Мне было жаль, потому что с течением времени легко, небрежно спадающие тебе на лоб две пряди волос, справа и слева, стали восприниматься народом (твое же слово) как символ самой поэзии, американской поэзии, так что в сам ты, в твоя поэзия, и все, что ты создал, получили признание как великие у множества людей, которые даже и не читают ни поэзии, ни прозы, ни чего-нибудь вообще.

Ты жил и умер знаменитым, прославленным, но все-таки по-настоящему так и не узнанным. Сам президент воздал тебе формальную дань в виде слова, написанного кем-то, кто покорпел над твоими стихами. Оно звучало ужасно значительно, но ничего не значило. Ты был великим человеком в своем особенном роде, но не в этом, в каком тебя тут представили. Дело не в том, что поэты умирают молодыми, хотя так оно и бывает независимо от того, долго или недолго жили они на свете. Дело в том, что они по сути — вопреки обманчивой видимости — умирают не один раз, в конце своей жизни, а много раз до этого и еще раз в конце.

Страницы дневника[3]

Париж, Фресно

1967,1968

Из века в век сколько было писателей, писавших без устали и ничего, в сущности, не сказавших. Что за порода такая? Что за устройство ума? Как ухитрялись они все писать и писать? Как получалось, что они выдерживали, не умирали от скуки?

Я говорю не о рассказчиках. В хорошем рассказе всякий, у кого он получился, высказывает столько, сколько вообще может быть высказано.

Я говорю сейчас не о тех, которые что-то рассказывают, я говорю о писателе в чистом виде: с идеями, с мыслями, или, иначе выражаясь, с сознательной целью, с философией и так далее. Как они держатся? Благодаря чему продолжают писать? Как ухитряются? И даже так скажу: как ухитряются ухитряться?

Правила письма.

Вот в чем все дело.

Чистейшая грамматика, словоупотребление, элементарная механика языка.

Но все это я беру назад. Невероятнее писателей, которые пишут и пишут и ничего при этом, в сущности, не говорят, намного невероятнее их богачи, которые из года в год богатеют и, все равно, остаются теми же бедняками.

Но и это беру назад.

Ведь о чем я, собственно, говорю? Разве о писателе? Разве о богаче? Нет, скорее всего о тщетности — этом универсальном условии человеческого существования вообще.

Что тщетно и что не тщетно? На это может быть сказано, пожалуй, следующее, причем надеюсь, что не тщетным будет это сказать: ничто не тщетно, если не посчитать его таковым.
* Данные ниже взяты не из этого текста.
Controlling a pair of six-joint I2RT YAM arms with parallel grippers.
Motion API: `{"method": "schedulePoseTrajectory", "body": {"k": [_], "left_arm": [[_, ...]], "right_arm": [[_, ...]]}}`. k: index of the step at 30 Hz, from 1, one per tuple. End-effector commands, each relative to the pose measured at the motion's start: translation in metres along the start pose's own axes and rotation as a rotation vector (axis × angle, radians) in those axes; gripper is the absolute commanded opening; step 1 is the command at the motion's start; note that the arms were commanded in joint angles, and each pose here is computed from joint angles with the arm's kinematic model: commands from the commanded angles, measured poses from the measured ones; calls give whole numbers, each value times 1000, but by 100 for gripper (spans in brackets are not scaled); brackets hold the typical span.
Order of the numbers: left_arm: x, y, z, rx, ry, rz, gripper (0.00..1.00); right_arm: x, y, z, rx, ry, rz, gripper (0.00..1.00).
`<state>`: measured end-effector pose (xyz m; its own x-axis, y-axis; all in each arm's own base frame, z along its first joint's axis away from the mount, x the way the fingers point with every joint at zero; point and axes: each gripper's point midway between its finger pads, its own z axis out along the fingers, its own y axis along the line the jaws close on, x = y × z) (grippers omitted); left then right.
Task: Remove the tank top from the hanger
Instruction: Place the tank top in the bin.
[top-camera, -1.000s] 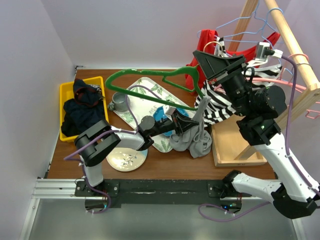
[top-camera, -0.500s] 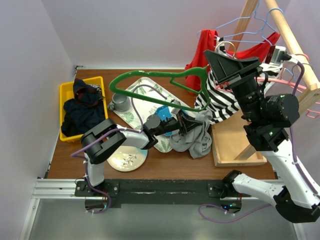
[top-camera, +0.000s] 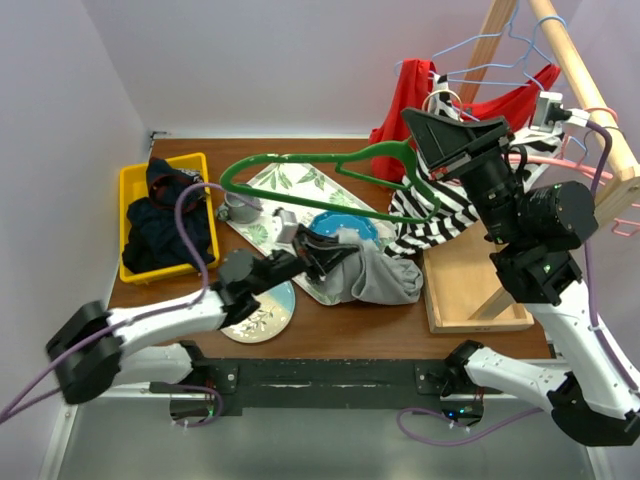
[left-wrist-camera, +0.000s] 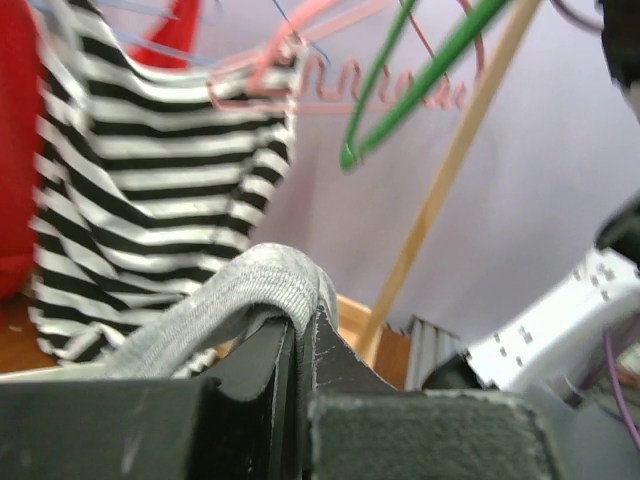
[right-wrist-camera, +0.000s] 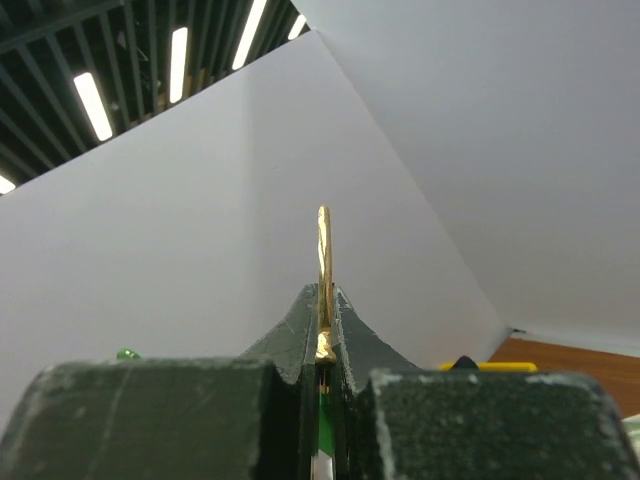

И тщетно все, что почтешь за тщетное.

* * *

Вчера где-то в первом часу дня я выехал из дому и сначала взял направление на Шоу-авеню, потом оттуда к востоку, после чего, миновав Стэйт-колледж и проехав через маленький городишко Кловис, попал на Академи-роуд, ту самую дорогу, чуть в стороне от которой сорок пять лет назад мне пришлось сажать гранатовые деревья, не удавшиеся, погибшие, исчезнувшие, бесследно.

Я ехал в Динубу, чтобы там присоединиться к Арчи Минасяну с его семьей у Лауры и Альберта Микаелянов. Поскольку так или иначе мне предстояло проделать не меньше сорока пяти миль расстояния, я решил избрать дорогу поживописнее и вскорости оказался на Шилдс-авеню. Мне помнился здесь мускатный виноградник в 160 акров, на котором однажды зимой я помогал подрезать лозы, — это было как раз незадолго до гранатовых деревьев. Дома на винограднике теперь уже нет и вместо виноградных рядов — хлопковые. Мне кажется, что это неправильно. Ведь в опыте человечества хлопок никогда не значил того же, что виноград. Сорок пять лет назад вдоль Шилдс-авеню тянулись вперемежку на целую милю инжирные и масличные деревья, но сейчас на весь этот отрезок дороги стоит одна-единственная олива.